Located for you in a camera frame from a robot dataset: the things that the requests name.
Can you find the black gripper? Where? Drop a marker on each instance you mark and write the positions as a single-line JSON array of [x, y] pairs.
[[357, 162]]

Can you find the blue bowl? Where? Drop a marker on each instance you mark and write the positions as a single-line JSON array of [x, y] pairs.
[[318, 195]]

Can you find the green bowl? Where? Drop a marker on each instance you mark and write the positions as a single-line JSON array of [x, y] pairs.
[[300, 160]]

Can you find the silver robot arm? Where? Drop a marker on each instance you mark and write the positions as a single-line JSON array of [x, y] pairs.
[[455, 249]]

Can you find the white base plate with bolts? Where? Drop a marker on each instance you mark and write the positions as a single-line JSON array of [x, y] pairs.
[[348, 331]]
=-=-=
Your objective: What needs duplicating is the run of lines from the one containing "Can you find the green" through the last line of the entries above, exact and complete.

Exercise output:
Can you find the green bowl? Where? Drop a marker on each instance you mark and write the positions as a single-line JSON array of [x, y] pairs.
[[300, 160]]

Can you find the silver robot arm? Where? Drop a marker on each instance you mark and write the positions as a single-line JSON array of [x, y] pairs.
[[455, 249]]

Can you find the white base plate with bolts? Where? Drop a marker on each instance you mark and write the positions as a single-line JSON array of [x, y] pairs.
[[348, 331]]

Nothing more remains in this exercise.